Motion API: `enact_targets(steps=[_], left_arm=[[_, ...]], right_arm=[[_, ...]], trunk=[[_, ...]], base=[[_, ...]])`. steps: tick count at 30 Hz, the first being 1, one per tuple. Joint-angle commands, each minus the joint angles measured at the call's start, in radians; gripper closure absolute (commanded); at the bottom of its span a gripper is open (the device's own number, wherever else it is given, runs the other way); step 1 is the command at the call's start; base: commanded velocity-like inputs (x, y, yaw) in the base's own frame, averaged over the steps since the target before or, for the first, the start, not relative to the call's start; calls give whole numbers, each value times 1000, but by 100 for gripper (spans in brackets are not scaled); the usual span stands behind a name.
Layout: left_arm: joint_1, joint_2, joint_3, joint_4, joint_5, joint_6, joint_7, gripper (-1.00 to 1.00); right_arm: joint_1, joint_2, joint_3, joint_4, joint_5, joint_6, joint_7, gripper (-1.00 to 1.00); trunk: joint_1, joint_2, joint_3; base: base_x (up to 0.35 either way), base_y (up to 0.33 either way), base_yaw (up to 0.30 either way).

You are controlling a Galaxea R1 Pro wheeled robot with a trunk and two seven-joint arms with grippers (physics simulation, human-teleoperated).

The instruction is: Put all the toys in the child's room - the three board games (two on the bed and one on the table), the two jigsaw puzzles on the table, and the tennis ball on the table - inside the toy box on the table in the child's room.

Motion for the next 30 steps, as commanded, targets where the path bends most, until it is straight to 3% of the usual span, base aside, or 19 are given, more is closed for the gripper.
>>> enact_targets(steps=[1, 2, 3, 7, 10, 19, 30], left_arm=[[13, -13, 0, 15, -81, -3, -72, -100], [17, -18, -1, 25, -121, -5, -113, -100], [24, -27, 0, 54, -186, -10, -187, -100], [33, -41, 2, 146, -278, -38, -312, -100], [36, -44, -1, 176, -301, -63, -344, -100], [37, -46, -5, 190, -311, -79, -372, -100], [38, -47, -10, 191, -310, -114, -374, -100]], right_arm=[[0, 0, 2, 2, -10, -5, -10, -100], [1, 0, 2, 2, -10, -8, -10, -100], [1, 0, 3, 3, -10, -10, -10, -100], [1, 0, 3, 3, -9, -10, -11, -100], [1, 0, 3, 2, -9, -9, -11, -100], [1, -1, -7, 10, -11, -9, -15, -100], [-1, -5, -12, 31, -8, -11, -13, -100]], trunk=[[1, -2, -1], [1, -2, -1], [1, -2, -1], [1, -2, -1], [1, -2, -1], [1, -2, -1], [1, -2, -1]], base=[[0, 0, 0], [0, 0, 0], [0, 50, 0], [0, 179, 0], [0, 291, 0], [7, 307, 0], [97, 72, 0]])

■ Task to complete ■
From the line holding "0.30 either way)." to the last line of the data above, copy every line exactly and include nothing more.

■ Task solution ■
Layout: left_arm: joint_1, joint_2, joint_3, joint_4, joint_5, joint_6, joint_7, gripper (-1.00 to 1.00); right_arm: joint_1, joint_2, joint_3, joint_4, joint_5, joint_6, joint_7, gripper (-1.00 to 1.00); trunk: joint_1, joint_2, joint_3; base: base_x (up to 0.35 either way), base_y (up to 0.33 either way), base_yaw (up to 0.30 either way).

You are controlling a Galaxea R1 Pro wheeled robot with a trunk and two seven-joint arms with grippers (physics simulation, human-teleoperated).

The instruction is: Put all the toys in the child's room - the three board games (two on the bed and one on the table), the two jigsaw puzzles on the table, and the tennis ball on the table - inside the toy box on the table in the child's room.

Motion for the next 30 steps, as commanded, targets where the path bends most, until it is straight to 3% of the usual span, base aside, or 19 are given, more is closed for the gripper.
>>> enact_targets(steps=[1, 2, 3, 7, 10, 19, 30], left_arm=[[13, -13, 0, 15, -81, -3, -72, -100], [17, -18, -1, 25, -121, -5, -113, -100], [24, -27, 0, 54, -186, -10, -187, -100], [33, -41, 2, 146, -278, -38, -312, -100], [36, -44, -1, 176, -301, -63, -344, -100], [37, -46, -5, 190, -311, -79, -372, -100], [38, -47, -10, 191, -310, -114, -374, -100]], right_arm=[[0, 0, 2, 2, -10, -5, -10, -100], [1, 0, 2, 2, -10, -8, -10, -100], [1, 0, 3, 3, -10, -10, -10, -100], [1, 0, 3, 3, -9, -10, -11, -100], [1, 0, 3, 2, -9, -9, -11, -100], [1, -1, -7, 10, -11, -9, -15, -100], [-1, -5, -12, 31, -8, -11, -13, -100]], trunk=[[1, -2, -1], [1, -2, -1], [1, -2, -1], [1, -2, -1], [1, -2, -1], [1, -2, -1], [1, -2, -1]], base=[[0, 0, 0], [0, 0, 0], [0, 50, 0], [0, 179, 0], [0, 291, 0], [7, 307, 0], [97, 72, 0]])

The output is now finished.